I know this, whether we are blood relate or not, we are definitely connected. The artifacts housed in these historical buildings are gifts to us. They make us rich when we witness them. The problem is that there are many people who don't get far on these roads to really see what came before them or even where they may have came from. This is a sad affair for our children. If I was rich I would offer field trips to many locales to help the youth of today see with their own eyes how far we have come in just 200 years. I wish I knew which Indian is part of my blood, or who may have shed their blood for me.

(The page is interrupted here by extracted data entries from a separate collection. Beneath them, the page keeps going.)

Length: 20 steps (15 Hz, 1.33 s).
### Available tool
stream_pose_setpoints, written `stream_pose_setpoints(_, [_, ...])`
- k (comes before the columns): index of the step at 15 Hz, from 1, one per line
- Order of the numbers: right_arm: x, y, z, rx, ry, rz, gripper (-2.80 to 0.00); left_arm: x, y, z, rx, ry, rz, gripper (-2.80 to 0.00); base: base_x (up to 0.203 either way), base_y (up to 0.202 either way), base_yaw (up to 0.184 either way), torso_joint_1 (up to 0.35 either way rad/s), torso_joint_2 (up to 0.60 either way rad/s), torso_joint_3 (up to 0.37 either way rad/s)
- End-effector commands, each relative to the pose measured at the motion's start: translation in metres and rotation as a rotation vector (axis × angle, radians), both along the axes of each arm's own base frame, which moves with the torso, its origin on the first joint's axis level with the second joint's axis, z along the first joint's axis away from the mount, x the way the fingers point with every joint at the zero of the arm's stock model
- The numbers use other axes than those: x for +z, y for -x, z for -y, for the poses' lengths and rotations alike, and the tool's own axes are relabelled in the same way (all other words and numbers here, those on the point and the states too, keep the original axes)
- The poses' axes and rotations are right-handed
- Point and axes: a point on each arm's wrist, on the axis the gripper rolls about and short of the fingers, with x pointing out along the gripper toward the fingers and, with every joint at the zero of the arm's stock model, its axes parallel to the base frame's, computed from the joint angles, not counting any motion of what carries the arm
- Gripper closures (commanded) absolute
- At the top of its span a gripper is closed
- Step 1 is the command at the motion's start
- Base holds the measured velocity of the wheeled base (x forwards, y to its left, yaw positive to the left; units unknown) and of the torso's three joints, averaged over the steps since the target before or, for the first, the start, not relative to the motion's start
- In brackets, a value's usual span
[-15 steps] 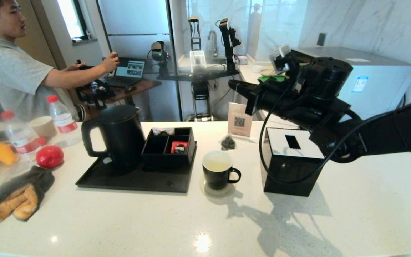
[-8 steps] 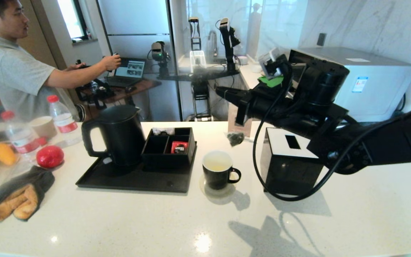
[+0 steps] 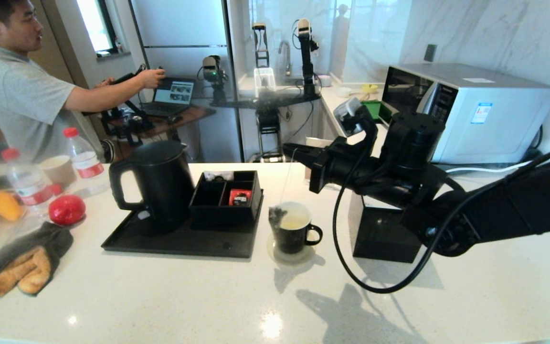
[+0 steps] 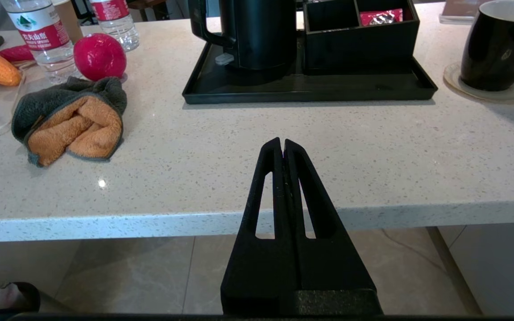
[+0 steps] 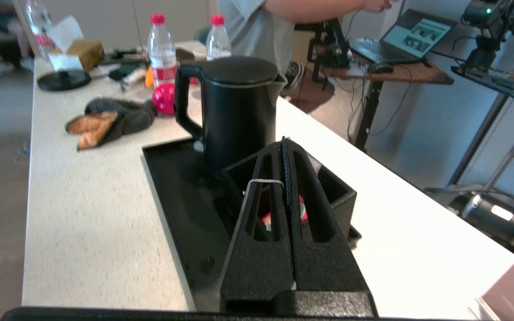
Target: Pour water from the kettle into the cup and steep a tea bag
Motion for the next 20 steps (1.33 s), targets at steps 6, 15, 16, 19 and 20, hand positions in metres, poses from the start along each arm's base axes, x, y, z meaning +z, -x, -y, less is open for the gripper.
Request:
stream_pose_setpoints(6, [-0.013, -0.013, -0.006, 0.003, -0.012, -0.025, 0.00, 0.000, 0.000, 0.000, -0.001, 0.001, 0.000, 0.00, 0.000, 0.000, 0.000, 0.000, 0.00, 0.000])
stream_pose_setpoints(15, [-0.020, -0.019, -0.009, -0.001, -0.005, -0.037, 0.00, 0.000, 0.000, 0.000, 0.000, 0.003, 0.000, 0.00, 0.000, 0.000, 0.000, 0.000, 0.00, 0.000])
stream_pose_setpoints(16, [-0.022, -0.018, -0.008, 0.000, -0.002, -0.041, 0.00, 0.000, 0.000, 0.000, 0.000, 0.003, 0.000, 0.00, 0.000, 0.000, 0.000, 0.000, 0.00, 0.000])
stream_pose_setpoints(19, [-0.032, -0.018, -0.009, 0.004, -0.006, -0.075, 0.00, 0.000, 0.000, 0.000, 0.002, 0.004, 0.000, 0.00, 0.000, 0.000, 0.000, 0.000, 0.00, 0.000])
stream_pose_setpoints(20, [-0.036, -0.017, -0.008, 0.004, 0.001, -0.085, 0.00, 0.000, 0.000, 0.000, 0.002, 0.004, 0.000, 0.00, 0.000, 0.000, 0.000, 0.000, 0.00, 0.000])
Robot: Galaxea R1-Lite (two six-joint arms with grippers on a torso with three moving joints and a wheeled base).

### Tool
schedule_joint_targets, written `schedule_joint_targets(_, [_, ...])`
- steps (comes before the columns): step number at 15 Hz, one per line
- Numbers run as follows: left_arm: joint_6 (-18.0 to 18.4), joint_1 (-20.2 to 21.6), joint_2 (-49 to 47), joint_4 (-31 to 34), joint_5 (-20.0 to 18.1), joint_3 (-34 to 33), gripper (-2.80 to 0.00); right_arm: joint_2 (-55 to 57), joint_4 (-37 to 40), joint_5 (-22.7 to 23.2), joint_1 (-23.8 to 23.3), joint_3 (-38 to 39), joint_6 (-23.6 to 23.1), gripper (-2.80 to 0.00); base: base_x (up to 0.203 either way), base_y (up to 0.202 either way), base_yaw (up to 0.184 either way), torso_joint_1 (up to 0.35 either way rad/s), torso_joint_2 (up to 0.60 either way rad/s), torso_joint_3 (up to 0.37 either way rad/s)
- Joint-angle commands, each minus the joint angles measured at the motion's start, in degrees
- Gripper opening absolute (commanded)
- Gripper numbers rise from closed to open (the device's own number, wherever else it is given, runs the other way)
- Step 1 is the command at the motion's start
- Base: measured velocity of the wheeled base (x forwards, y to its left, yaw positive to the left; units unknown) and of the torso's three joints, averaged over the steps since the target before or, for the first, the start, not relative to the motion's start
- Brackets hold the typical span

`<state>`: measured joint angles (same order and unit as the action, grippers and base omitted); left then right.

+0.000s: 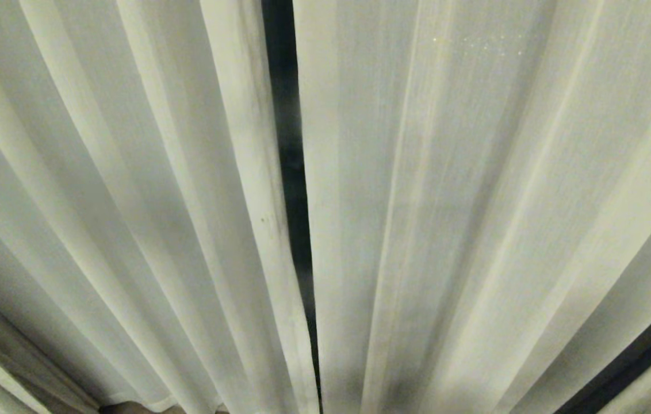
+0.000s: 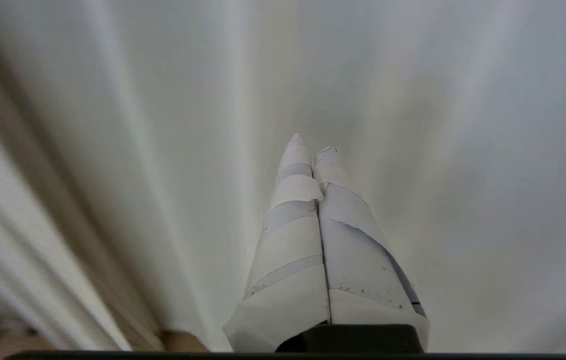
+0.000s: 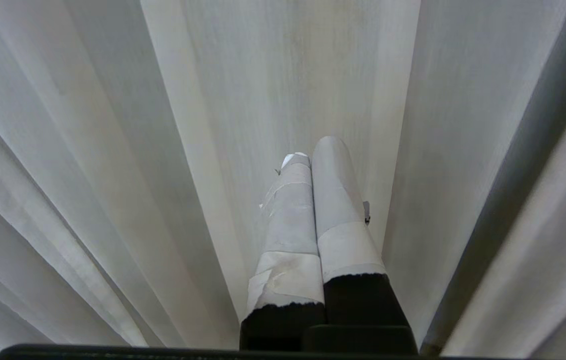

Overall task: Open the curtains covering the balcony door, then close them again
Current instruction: Pull the outer curtains open on both sides

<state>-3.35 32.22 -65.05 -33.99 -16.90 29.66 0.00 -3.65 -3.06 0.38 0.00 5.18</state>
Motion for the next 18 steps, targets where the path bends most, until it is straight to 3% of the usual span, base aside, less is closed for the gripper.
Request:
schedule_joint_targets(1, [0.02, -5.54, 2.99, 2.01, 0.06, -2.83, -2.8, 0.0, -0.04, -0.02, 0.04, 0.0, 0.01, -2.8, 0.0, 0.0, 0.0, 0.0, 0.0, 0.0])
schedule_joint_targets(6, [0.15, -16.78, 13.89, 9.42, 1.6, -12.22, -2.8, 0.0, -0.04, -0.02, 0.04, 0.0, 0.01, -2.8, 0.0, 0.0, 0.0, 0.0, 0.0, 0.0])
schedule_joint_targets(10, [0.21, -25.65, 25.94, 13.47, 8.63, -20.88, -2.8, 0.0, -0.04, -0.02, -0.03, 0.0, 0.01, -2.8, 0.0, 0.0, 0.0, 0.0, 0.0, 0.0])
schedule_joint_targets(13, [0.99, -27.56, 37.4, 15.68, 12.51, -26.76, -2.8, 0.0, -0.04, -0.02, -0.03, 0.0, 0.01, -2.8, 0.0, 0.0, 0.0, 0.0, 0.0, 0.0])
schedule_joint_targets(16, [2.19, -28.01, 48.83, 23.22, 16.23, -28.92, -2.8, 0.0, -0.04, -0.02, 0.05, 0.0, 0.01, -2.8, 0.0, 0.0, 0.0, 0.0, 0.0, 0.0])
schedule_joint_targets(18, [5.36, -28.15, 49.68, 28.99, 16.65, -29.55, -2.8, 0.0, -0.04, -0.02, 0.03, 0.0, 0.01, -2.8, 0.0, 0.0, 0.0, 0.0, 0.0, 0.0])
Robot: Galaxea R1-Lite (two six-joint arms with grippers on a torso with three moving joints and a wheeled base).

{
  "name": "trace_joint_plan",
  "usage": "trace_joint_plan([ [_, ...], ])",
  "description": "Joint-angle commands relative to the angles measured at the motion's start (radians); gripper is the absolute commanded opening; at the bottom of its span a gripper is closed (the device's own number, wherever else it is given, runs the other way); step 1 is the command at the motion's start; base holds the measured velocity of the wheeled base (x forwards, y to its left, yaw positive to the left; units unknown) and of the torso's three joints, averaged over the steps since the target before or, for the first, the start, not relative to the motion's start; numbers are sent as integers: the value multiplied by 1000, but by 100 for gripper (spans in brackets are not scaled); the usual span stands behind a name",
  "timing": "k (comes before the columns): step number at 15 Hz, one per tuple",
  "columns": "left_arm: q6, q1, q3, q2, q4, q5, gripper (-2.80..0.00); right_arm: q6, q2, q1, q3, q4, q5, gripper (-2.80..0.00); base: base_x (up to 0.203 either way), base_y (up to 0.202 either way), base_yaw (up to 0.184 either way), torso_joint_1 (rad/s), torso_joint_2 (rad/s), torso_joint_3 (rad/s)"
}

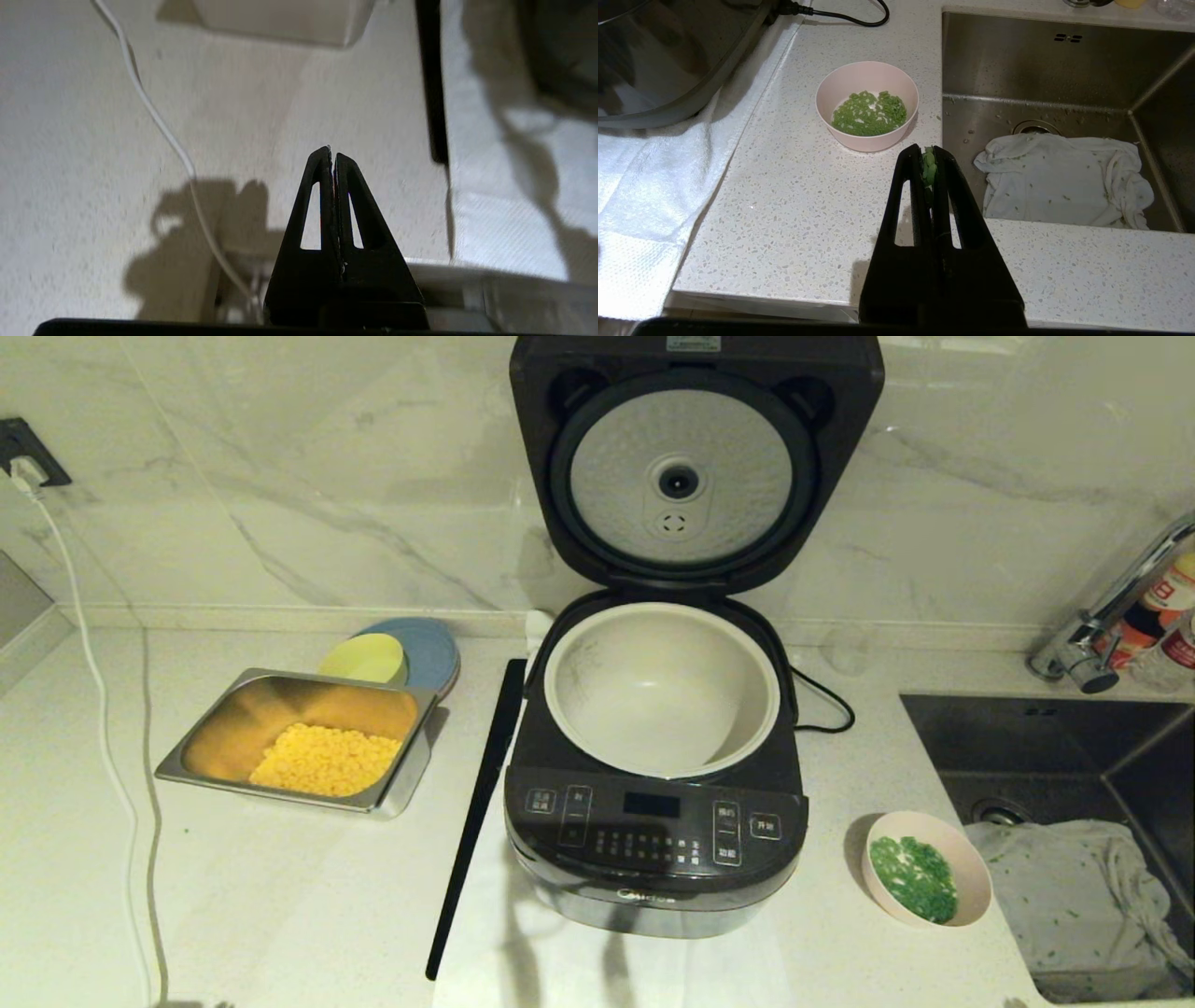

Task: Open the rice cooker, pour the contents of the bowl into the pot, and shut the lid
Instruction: Turn on the tap

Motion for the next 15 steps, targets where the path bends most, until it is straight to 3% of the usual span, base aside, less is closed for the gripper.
trace_joint_plan([
  [1,-13,-17,9,-144,-3,7,-280,-7,-3,0,-10,10,-7,-280,0,0,0,0,0,0],
  [4,-29,-25,9,-129,-5,18,-280,-15,17,0,-127,46,-18,-280,0,0,0,0,0,0],
  [6,-29,-25,9,-129,-5,18,-280,-15,60,0,-249,156,-22,-280,0,0,0,0,0,0],
  [9,-30,-25,9,-129,-5,18,-280,-11,230,-1,-340,223,-46,-280,0,0,0,0,0,0],
  [15,-29,-25,9,-129,-5,18,-280,-17,711,-3,-491,55,-271,-280,0,0,0,0,0,0],
])
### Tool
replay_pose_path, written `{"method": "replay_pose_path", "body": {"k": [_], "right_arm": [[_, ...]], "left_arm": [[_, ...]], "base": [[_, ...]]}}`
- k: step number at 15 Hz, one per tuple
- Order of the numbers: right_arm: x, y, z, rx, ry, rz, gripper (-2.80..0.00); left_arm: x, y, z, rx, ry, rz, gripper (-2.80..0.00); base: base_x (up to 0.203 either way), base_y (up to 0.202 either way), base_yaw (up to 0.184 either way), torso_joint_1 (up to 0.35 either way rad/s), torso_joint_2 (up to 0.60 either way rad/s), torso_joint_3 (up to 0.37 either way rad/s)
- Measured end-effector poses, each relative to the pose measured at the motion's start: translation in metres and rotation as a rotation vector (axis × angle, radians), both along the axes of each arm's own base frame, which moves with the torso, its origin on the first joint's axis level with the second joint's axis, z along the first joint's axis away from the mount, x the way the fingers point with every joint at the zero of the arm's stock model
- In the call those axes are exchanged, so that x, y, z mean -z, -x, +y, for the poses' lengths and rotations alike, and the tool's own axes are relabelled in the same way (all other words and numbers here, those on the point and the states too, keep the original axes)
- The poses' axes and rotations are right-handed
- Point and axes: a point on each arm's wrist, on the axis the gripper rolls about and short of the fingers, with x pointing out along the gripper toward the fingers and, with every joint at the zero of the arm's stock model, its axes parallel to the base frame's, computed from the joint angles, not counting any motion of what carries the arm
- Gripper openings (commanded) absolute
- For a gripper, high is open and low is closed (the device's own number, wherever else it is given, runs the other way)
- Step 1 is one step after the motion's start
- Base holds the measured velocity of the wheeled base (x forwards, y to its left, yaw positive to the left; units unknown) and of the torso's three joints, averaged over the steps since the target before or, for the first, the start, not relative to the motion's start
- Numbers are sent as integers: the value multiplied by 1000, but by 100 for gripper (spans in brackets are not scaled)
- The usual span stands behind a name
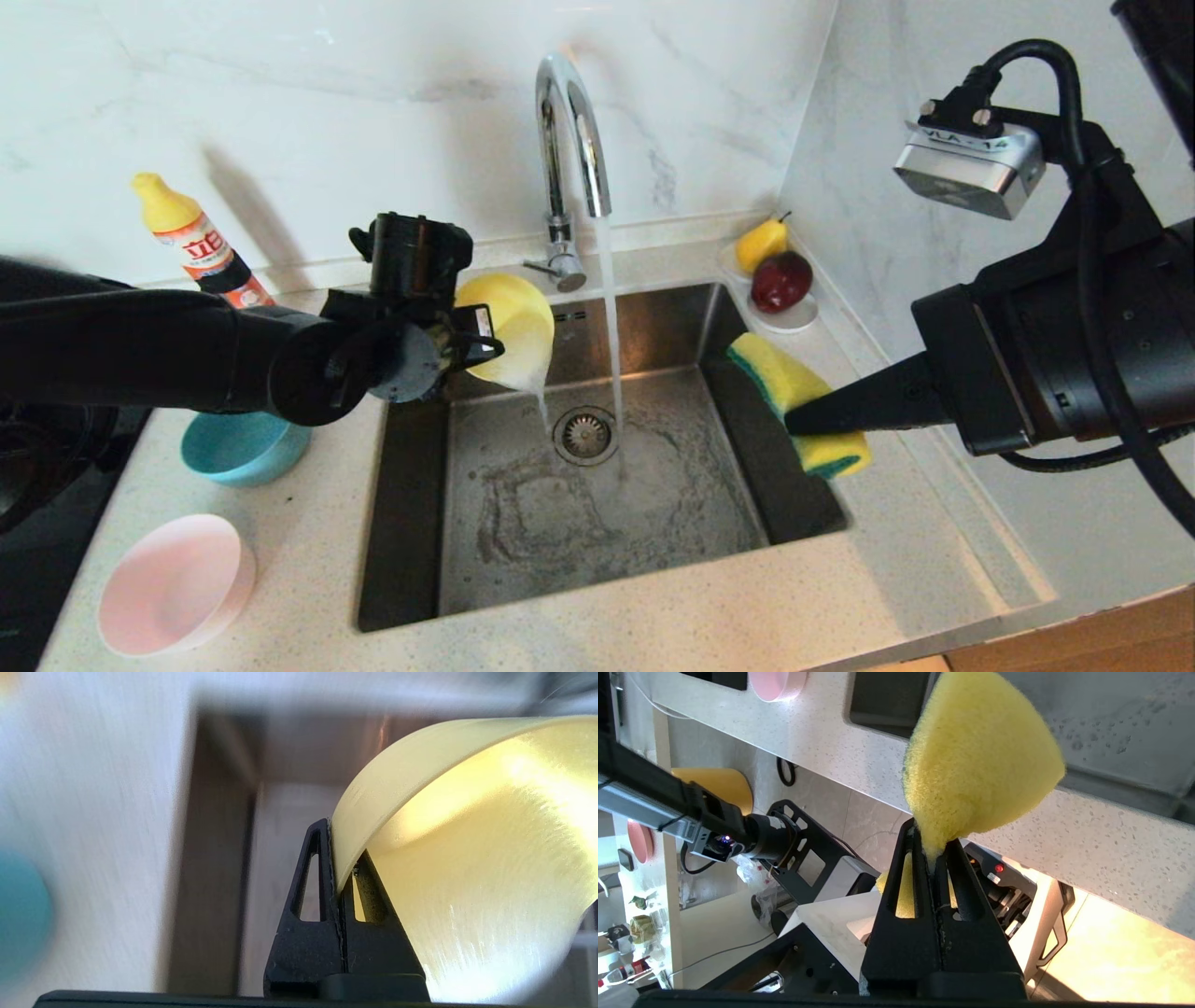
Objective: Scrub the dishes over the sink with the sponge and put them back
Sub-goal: Rinse the bowl
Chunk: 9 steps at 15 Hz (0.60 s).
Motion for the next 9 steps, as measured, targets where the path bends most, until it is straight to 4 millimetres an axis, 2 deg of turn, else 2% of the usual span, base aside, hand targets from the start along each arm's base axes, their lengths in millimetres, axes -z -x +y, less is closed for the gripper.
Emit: {"method": "replay_pose_path", "body": {"k": [5, 9], "right_arm": [[3, -3, 0, 9, 2, 3, -280], [3, -4, 2, 7, 4, 4, -280]], "left_arm": [[-53, 18, 9, 24, -126, -393, -280], [-94, 40, 18, 3, -109, -644, -280]], "base": [[0, 0, 0, 0, 0, 0], [0, 0, 0, 0, 0, 0]]}}
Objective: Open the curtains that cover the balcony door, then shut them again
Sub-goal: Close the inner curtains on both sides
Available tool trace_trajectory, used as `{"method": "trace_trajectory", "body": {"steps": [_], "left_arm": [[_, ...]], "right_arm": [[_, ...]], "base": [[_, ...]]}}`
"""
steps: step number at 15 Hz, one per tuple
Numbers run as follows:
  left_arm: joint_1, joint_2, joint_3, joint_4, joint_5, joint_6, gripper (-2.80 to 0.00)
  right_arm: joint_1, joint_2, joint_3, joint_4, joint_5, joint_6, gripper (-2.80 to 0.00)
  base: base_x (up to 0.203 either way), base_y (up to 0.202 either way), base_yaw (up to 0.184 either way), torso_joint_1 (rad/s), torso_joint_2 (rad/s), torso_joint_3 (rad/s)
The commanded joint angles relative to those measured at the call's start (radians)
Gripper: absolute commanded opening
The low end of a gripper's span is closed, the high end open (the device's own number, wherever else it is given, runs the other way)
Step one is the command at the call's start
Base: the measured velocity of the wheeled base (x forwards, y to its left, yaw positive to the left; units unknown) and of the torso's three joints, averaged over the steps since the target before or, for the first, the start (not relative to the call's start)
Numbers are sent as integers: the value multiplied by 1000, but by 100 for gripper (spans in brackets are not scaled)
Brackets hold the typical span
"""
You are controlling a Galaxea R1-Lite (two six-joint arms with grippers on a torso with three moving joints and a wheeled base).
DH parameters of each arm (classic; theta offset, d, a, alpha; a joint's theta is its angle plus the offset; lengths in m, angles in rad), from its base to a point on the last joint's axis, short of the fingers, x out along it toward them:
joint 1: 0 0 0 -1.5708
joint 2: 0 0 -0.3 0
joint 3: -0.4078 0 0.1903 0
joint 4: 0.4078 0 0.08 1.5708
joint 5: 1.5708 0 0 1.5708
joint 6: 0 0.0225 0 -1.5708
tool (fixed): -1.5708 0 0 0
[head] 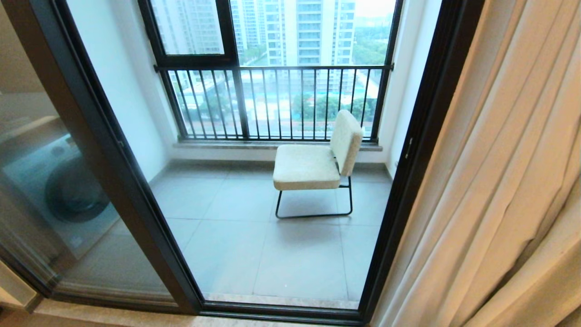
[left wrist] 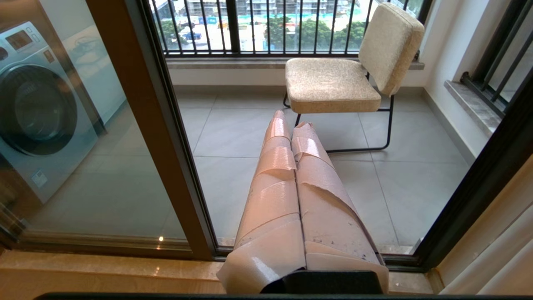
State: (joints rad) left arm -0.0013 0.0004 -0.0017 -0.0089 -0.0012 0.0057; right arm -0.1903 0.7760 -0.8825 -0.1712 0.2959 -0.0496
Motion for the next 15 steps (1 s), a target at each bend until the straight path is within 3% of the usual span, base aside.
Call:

I know too, from this trip, life is shorter than we care to admit. We visited friends whom we have not seen in nearly 10 years. When I measure life in terms of their children having grown up already or with kids of their own too, and I see that they have gray hair and to hear that their parents have passed on, well, hell, it's almost over. I am saddened because I have missed a life time with these people already. So I am keenly aware that I have to make the most out the little time I have left. I know I cannot possibly accomplish as much as I would like, but something that leaves a legacy for at least my family should be a valuable like what Father Serra left. So with that in mind, pictures (digital or otherwise) will make way now for videos and blogs on the Internet. It is new age, and I do not want to be left behind. I do not want to be old and say " I am not of this world any longer, or that I do not know what happened to the world." I want to be a part of every cutting edge all the way to the end. I want to live my life to the fullest as if it may end sooner than I am willing or ready, because that is the true reality of it all.
We are less than powder in narrow capsule, swallowed whole in one gulp. I don't want to just be a candfle snuffed out after a dime is donated and a prayer is offerred for my soul. I want my life to matter more to my Great-great-great grandkids. So those of you who have a prayer for strangers, pray that my life will matter for many who come after me. I know we will be long gone, but I want to leave something that many will remember.

So in the weeks to come I want to lay out our trip here and tackle one mision at a time to express the history that I appreciate about each mission we saw as a family. Though we do not practice our ancesteral Catholitheism, I still wanted to tell my grand children how their great and great-great grandmother practiced it.
  1. Ventura
  2. Santa Miguel
  3. Santa Cruz
  4. San De Carlos (Carmel by the Sea)
  5. San Juan Bautista
  6. San Luis Obispo
  7. La Purisima
  8. Santa Inez
  9. Santa Barbara

AS THIS YEAR CLOSED TO AN END, I just HAD TO CALL A CHILDHOOD FRIEND from porochial school. I FOUND MYSELF BURSTING INTO TEARS while TELLING HER THAT I MISSED HER. (IT'S AS IF WE SAID SO LONG FAIR WELL JUST YESTERDAY.) I NEW WHEN SHE MOVED BACK EAST WHEN WE WERE 13 YEARS OLD THAT WE WOULD BE LUCKY TO SEE EACH OTHER 5 MORE TIMES IN OUR LIFE TIME. WE HAVE SEEN EACH OTHER 3 TIMES. WE MAY NOT EVEN GET TWO MORE TIMES TO HUG; WE ARE IN OUR MID 50'S now.

We were raised Catholic, and the roots run deep, and I do appreciate having that personal history. I do want to have another reunion for our 8th grade graduating class. I hope God blesses me with the funds and energy to make it happen again in our capsulated life time. We are due for our 40th reunion this summer.